The dynamics of irreversible evaporation of a water–protein droplet and the problem of structural and dynamic experiments with single molecules

The effect of isothermal and adiabatic evaporation on the state of a water–protein droplet is discussed. The considered problem relates to the design of various approaches for structural and dynamic experiments with single molecules involving X-ray lasers. The delivery of the sample into the X-ray beam is performed by a microdroplet injector in these experiments; and the approach time is in the microsecond range. A version of molecular-dynamics simulation for all-atom modeling of an irreversible isothermal evaporation process is developed. The parameters of the isothermal evaporation of a water–protein droplet that contains sodium and chloride ions at concentrations of approximately 0.3 M have been determined in computational experiments for different temperatures.

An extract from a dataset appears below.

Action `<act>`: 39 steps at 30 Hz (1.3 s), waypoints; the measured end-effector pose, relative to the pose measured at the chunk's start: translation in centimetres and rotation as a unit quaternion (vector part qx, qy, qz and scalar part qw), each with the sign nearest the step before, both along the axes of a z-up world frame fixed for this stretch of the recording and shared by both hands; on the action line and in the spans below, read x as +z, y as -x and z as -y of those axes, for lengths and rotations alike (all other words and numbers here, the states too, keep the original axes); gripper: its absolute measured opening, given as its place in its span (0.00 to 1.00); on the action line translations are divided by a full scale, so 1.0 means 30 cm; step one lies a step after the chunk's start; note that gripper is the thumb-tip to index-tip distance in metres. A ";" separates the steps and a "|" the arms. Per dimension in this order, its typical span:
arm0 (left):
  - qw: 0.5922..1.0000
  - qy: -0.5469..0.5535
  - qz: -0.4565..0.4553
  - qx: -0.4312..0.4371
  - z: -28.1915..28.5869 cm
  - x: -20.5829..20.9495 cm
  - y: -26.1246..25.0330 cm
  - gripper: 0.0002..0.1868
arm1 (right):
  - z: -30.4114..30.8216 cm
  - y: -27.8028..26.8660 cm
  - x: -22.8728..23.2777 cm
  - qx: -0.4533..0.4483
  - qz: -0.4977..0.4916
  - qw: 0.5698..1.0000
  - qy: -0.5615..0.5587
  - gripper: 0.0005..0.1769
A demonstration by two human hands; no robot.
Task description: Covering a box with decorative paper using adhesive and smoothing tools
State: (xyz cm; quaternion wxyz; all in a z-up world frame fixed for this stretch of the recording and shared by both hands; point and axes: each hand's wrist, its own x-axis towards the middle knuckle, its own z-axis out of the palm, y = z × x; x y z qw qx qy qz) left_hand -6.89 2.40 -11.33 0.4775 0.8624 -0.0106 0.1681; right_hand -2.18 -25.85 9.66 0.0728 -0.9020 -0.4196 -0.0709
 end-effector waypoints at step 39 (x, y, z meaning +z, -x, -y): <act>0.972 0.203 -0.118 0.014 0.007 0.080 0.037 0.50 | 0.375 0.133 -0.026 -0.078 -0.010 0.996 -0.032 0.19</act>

The in silico experiments showed that the energy of irreversible evaporation at the initial stages of the process was virtually the same as the specific heat of evaporation for water. An exact analytical solution of the problem for the kinetics of irreversible adiabatic evaporation has been obtained in the limit of the high heat conductivity of the droplet (or a droplet size not exceeding ~100 Å). This solution contains parameters that were derived from simulation of the isothermal evaporation of the droplets. The kinetics of the evaporation and adiabatic cooling of the droplet were shown to be scalable according to the size of the droplet. Estimation of the rate of freezing of the water–protein droplet upon adiabatic evaporation in a vacuum chamber revealed the necessity of using additional procedures for stabilizing the temperature in the droplet nucleus that contains the protein molecule. Isothermal or quasi-isothermal conditions are more favorable for the investigation of macro-molecular structural rearrangements that are related to the functioning of the object. However, the effects of dehydration and a sharp increase in the ionic strength of the aqueous microenvironment of the protein must be taken into account in this case.